Contra the doomsayers, Paul Blustein shows that the dollar’s standing atop the world’s currency pyramid is impregnable, barring catastrophic policy missteps by the US government. Recounting how the United States has wielded the dollar to impose devastating sanctions against adversaries, Blustein explains that although targets such as Russia have found ways to limit the damage, Washington’s financial weaponry will retain potency long into the future. His message, however, is that America must not be complacent about the dollar; the great power that its supremacy confers comes with commensurate responsibility.
Swiftynomics: How Women Mastermind and Redefine Our Economy
by Misty L. Heggeness
Published: January 27, 2026
Description:
Taylor Swift isn't just a pop megastar. She is a working woman whose astounding accomplishments defy patriarchal norms.

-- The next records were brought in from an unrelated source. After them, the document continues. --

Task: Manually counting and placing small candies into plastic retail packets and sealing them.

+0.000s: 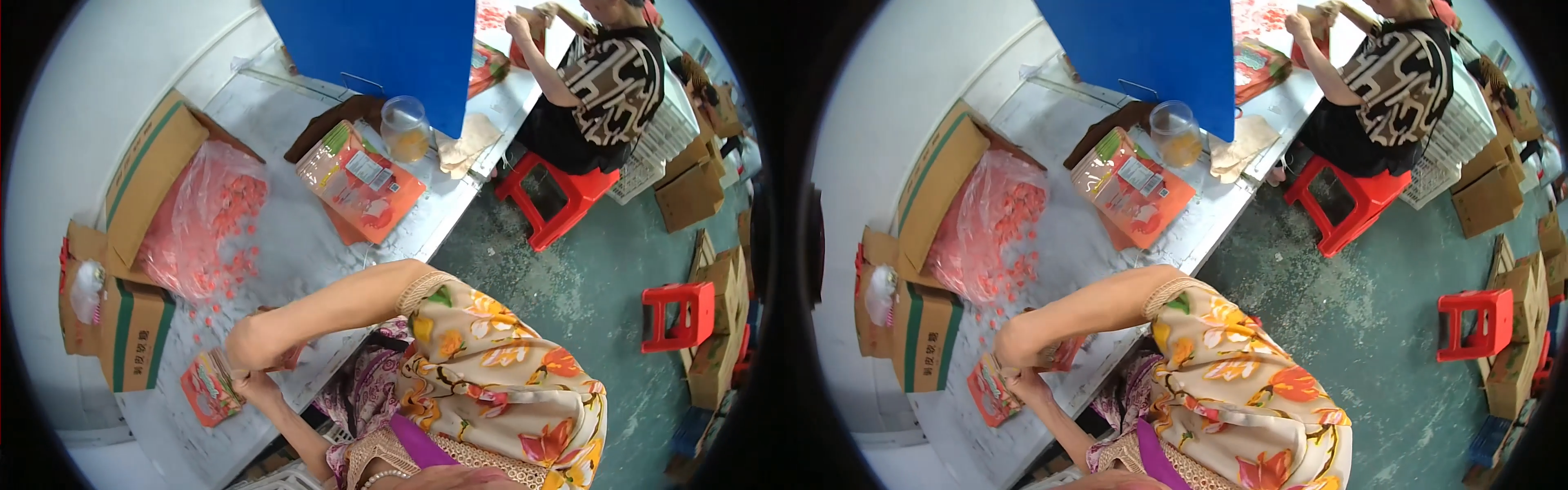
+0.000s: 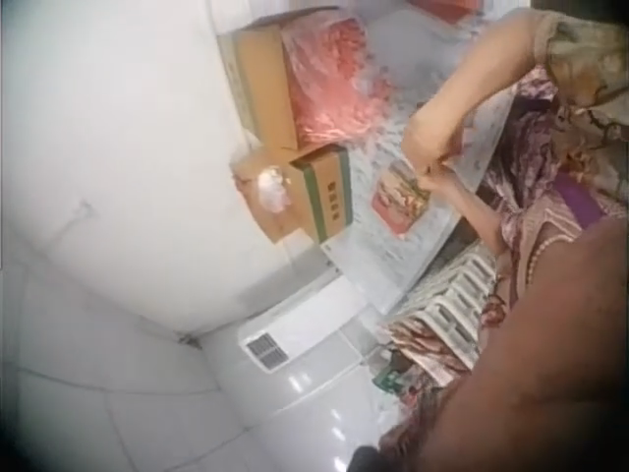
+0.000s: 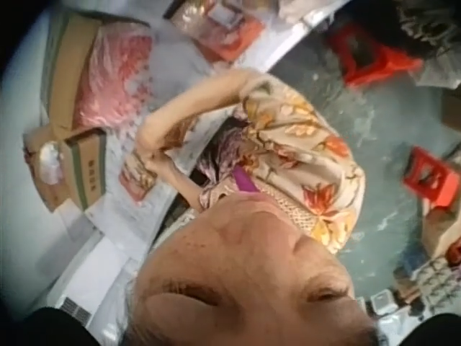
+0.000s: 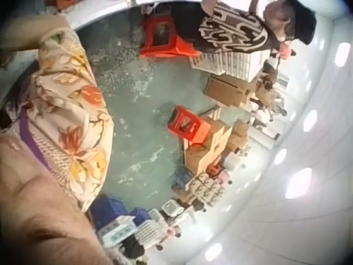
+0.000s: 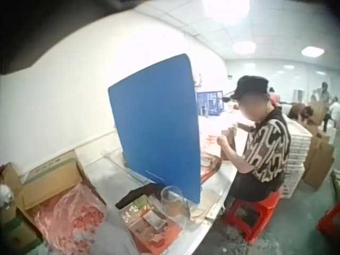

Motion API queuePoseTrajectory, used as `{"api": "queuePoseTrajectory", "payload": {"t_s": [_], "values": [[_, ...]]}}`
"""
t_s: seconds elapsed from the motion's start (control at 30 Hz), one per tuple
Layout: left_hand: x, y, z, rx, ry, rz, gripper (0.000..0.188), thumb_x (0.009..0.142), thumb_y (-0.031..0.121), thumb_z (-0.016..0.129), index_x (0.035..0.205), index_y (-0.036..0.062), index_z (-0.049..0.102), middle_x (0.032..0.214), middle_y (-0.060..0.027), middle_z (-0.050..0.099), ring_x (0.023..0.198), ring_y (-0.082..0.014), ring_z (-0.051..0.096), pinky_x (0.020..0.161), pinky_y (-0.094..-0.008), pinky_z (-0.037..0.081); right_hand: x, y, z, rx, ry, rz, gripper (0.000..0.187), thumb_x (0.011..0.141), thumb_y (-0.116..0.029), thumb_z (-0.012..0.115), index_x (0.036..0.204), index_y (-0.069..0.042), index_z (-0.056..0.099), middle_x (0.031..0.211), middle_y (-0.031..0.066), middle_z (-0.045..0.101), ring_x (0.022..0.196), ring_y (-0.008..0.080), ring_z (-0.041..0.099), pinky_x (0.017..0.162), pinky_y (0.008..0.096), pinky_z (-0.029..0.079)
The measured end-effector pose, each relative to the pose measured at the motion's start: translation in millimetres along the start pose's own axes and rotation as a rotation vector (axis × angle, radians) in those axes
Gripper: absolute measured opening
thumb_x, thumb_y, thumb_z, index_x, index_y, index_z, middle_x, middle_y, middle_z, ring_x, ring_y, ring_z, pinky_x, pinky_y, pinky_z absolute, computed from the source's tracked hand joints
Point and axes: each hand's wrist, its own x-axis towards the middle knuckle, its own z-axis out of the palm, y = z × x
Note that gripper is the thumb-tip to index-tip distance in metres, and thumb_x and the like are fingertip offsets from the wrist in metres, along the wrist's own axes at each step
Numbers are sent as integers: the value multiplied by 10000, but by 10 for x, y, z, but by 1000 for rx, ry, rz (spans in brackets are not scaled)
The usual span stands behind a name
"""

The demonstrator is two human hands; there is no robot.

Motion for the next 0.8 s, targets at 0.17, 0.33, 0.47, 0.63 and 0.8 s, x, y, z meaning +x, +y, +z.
{"api": "queuePoseTrajectory", "payload": {"t_s": [0.17,0.33,0.47,0.63,0.8], "values": [[-75,351,310,-229,-9,-228,38,839,-54,634,872,-39,644,825,-68,663,735,-142,622,636,-281,520,241,479,272,371,-781,109,365,609,-201,808,943,-81,721,988,130,710,873,304,667,756,439,533],[-36,487,479,-155,21,-186,72,831,-38,660,903,-36,663,848,-69,679,725,-146,642,641,-294,532,10,489,261,264,-526,55,421,594,-195,815,975,-56,700,1010,141,695,900,291,654,764,425,526],[-57,647,507,-168,65,-167,101,837,-29,674,938,-39,667,869,-69,683,738,-141,638,683,-284,526,-282,153,-251,184,-368,268,458,589,-176,805,1006,-40,670,1013,146,683,959,288,639,783,425,510],[-89,394,412,-182,-37,-90,152,841,-16,686,991,-30,668,924,-71,685,793,-134,621,723,-289,508,-170,358,282,421,-387,-34,321,560,-161,808,852,-68,713,969,173,691,930,314,668,726,442,533],[48,693,360,-137,-41,-117,202,875,15,666,1071,-22,637,1033,-63,666,906,-152,619,780,-295,499,-190,99,57,106,170,141,257,572,-234,801,751,-75,707,983,141,679,976,283,636,797,442,501]]}}
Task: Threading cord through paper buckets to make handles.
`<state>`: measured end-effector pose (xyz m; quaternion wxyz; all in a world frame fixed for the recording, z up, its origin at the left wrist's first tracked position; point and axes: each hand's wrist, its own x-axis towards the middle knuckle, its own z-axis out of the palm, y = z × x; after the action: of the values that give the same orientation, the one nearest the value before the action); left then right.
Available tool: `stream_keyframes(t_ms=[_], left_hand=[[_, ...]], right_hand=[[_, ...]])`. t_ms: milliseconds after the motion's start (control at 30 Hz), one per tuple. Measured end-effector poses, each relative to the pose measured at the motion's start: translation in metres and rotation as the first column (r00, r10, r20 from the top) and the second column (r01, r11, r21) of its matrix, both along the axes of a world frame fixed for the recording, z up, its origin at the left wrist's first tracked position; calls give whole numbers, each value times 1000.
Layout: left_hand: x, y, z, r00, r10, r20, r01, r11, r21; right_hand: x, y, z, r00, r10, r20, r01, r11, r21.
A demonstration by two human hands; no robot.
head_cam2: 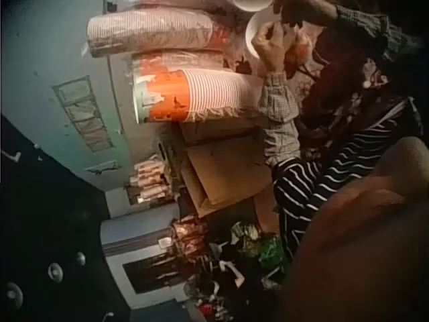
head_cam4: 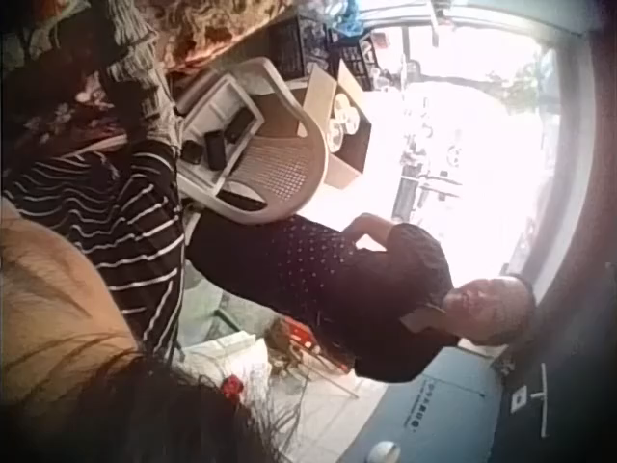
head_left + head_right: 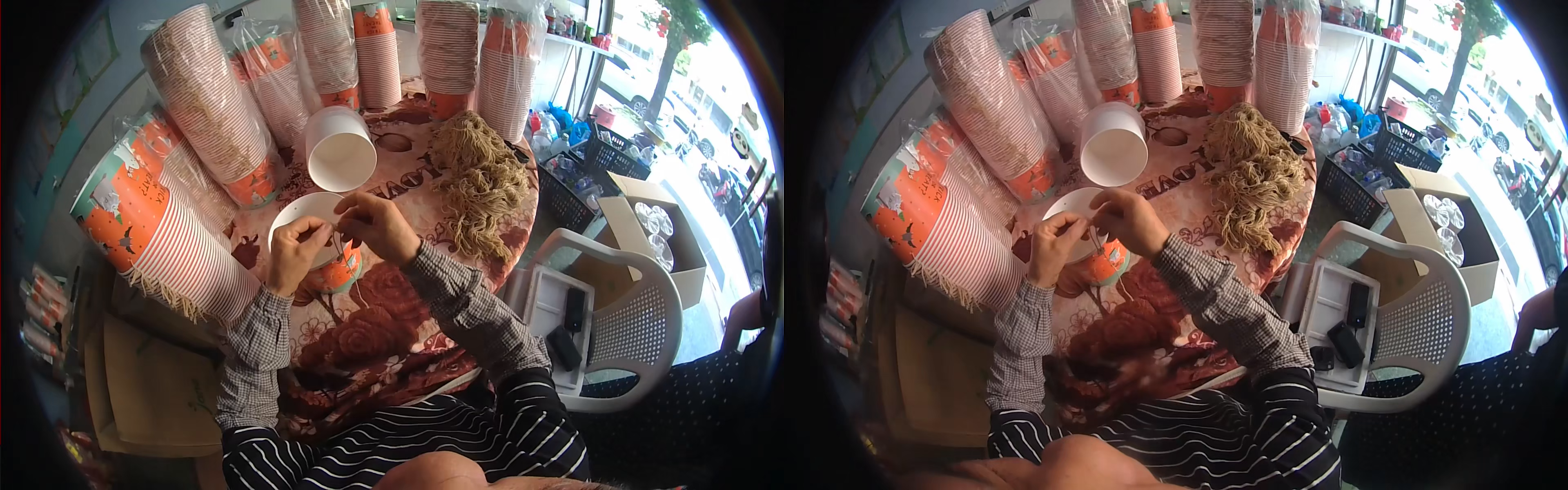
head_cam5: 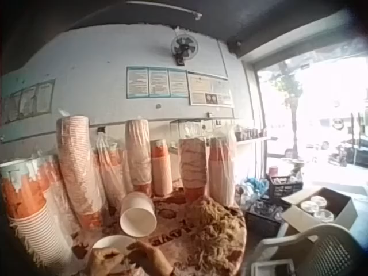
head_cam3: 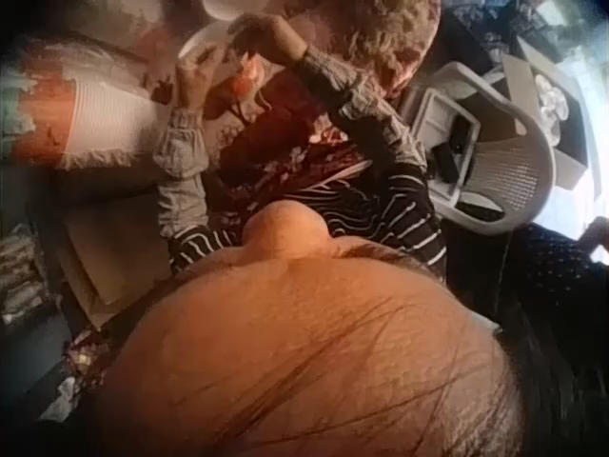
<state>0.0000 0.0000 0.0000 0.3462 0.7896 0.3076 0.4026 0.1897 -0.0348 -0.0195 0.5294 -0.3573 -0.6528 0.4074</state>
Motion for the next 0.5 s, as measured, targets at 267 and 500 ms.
stream_keyframes(t_ms=[267,500], left_hand=[[1,-8,-16,947,-83,309,177,940,-290],[-6,-22,-6,899,-92,428,329,788,-521]], right_hand=[[-18,-12,-18,932,25,-362,-10,999,42],[-27,-21,-26,786,66,-615,-73,997,14]])
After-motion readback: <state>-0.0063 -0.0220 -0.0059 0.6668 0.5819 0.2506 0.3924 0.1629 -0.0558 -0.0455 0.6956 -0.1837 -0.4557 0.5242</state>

And while not all women can be Beyoncé or Dolly Parton or Reese Witherspoon, the successes of these trailblazing stars help us understand the central role of women in today's economy.
Swiftynomics assesses the complex economic lives of everyday American women through the stories of groundbreakers like Taylor Swift. Prominent economist Misty L. Heggeness, currently associate professor of economics at Kansas University, digs into the data, revealing women's hidden contributions and aspirations―the unexamined value they create by pursuing their own ambitions. She highlights the abundance of productive activity in their daily lives and acknowledges the barriers they still face.
Exploring critical reforms regarding caregiving and gendered labor, this book offers advice for women to thrive in an economy that was not built for them.
AI Economics: How Technology Transforms Jobs, Markets, Life, & Our Future
by Benjamin Shiller
Published: February 6, 2026
Description:
Through vivid, often surreal stories, AI Economics reveals how technology is reshaping our world. You will discover:
- The "Weirdness Wage Premium": Why the strangest jobs may soon command the highest pay.
- The Kangaroo Lesson: What marsupials can teach us about modern job security.
- Secondhand Privacy: Why someone else’s data might be more dangerous to you than secondhand smoke.
- The Green Mountain Mystery: Why Chinese officials once spray-painted an entire mountainside green, and why new technology finally made them stop.
In AI Economics, Benjamin Shiller, associate professor of economics at Brandeis University, draws on decades of research (and yes, AI tools to help research and draft the book!) to reveal how these forces are reshaping our world, and offers a practical map for what comes next.